The 2025 Edition of ISO 37001 – What has changed? Quick answer… Not much
.jpg)
ISO 37001, the international standard for Anti-Bribery Management Systems (ABMS), has been revised in 2025.
But before anyone panics about rewriting policies, re-thinking controls or overhauling systems, let’s set the tone: the changes are not big.
If your organization is already certified to ISO 37001:2016 and using it effectively, you're well positioned for the transition. The 2025 edition clarifies and strengthens certain areas, but it builds on the same foundation.
So, what has actually changed?
ISO 37001:2025 keeps the same structure, intent, and main requirements as the 2016 edition. The standard still provides a framework for organizations to prevent, detect, and respond to bribery through controls, policies and leadership commitment. What’s new in the 2025 version is more about refinement and alignment than reinvention.
Let’s look at the key updates
1. Stronger Emphasis on Anti-Bribery Culture
One of the visible enhancements is the focus on building and sustaining an anti-bribery culture. While this concept existed in the 2016 version, it now receives more attention.
The 2025 edition requires leadership to develop, maintain and promote an anti-bribery culture at all levels within the organization. The standard includes a subclause on the anti-bribery culture and top management is expected to encourage behavior that supports the anti-bribery policy and the ABMS, while not tolerating behavior that compromises anti-bribery.
2. Clearer Role for the Anti-Bribery Function
The “anti bribery compliance function” is now the “anti-bribery function”, reflecting a more precise role in implementing and maintaining the ABMS. The new edition of the standard clarifies the function’s responsibilities and independence, ensuring it has resources and direct access to top management or the governing body.

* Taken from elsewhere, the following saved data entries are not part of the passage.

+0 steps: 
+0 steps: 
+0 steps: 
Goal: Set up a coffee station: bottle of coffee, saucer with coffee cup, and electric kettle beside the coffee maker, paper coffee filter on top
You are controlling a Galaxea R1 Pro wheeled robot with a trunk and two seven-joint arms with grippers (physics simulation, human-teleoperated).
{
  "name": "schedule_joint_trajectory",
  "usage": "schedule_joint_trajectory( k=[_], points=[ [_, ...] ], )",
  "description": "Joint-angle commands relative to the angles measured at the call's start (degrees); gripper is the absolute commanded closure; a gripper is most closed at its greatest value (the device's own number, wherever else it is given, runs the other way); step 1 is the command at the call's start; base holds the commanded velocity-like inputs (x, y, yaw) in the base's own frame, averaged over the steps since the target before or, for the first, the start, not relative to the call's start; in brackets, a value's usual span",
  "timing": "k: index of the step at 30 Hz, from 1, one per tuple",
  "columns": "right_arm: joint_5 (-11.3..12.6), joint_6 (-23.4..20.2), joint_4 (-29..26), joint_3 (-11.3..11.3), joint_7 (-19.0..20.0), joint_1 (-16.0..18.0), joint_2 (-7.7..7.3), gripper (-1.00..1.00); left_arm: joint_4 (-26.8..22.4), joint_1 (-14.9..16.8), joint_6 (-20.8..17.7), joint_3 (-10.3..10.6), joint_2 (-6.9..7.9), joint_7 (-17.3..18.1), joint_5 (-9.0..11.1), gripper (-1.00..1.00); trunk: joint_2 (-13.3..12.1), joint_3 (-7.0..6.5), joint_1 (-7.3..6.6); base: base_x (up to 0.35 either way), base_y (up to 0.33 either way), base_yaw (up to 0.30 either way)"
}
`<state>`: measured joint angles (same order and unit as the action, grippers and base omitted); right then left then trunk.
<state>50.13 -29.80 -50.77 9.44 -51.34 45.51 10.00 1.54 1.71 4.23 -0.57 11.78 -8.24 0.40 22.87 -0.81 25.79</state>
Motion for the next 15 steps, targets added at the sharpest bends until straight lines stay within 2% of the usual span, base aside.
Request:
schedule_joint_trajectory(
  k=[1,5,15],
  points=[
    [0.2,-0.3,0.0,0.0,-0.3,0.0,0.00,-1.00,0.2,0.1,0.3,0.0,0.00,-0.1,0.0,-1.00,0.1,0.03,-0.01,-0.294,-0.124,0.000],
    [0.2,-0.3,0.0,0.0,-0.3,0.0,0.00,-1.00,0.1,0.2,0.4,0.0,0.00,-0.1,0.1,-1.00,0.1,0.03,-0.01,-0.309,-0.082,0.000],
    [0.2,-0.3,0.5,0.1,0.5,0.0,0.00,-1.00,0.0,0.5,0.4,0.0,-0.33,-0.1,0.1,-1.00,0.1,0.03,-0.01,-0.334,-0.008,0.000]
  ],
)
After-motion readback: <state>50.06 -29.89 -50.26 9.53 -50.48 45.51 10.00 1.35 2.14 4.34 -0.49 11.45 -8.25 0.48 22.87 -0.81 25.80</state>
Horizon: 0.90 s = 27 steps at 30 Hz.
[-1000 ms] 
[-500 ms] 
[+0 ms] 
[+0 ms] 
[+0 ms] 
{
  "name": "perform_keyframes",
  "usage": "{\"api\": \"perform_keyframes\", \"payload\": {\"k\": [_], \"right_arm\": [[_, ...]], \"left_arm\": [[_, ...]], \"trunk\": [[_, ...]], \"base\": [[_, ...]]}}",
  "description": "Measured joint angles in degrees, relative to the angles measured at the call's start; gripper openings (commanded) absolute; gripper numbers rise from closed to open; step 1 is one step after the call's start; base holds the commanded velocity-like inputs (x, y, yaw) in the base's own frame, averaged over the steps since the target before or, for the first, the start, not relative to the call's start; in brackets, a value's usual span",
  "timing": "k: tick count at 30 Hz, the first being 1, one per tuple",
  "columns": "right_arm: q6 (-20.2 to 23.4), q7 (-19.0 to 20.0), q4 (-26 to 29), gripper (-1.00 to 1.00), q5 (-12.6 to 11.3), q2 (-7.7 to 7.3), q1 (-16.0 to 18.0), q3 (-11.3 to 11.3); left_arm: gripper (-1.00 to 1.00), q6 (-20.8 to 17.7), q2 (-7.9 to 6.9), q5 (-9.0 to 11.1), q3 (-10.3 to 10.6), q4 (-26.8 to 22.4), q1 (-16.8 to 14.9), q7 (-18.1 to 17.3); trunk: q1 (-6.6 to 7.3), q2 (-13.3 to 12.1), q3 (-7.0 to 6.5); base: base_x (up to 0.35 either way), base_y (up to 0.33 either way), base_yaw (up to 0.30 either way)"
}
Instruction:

3. Enhanced Focus on Conflicts of Interest
While conflicts of interest were implied in the previous edition, ISO 37001:2025 now includes explicit guidance on how organizations should identify, assess, and manage potential or actual conflicts. This includes encouraging disclosure mechanisms and clear decision-making processes to reduce bribery risks tied to personal or financial interests.
4. More Rigorous Due Diligence on Third Parties
Third-party risk remains one of the biggest challenges in anti-bribery compliance. The 2025 revision strengthens the standard’s requirements for third-party due diligence, especially in high-risk contexts like intermediaries, joint ventures and M&A (mergers and acquisitions). Ongoing monitoring, not just initial screening, is another critical aspect.
5. Integration with Enterprise Risk and Modern Tools
ISO 37001:2025 encourages organizations to align anti-bribery risk assessments with broader enterprise risk management frameworks. This is particularly relevant as bribery risks increasingly intersect with cybersecurity and digital transactions. The use of data analytics and performance metrics is also encouraged to monitor effectiveness and support continual improvement.
6. Whistleblower Protections and Reporting Channels
Organizations are expected to go further in ensuring that reporting channels are accessible, confidential, and secure. The new edition reinforces the need to protect individuals from retaliation when they raise bribery concerns. This aligns ISO 37001 more closely with global trends on whistleblower protection and transparency. ISO 37001 references to another standard in this series – ISO 37002 – that provides guidelines whistleblowing management systems
7. Harmonization with Other ISO Standards
ISO 37001:2025 adopts consistent terminology and structure with other key standards like ISO 37301 (compliance management system), ISO/IEC 27001 (information security management system). For organizations implementing integrated management systems, this makes ISO 37001 easier to align with existing processes.
So… What Hasn’t Changed?
Quite a lot.
The core principles and key requirements of ISO 37001 remain unchanged.
If an organization has already built a functioning anti-bribery management system based on the 2016 version, only modest adjustments are needed to comply with the 2025 revision.
Final Thoughts
The 2025 update to ISO 37001 is a refinement, not a reinvention. It brings the standard in line with today’s ethical, legal, and operational expectations while keeping its core intact. For those already committed to preventing bribery, the message is clear: keep going—and evolve where needed.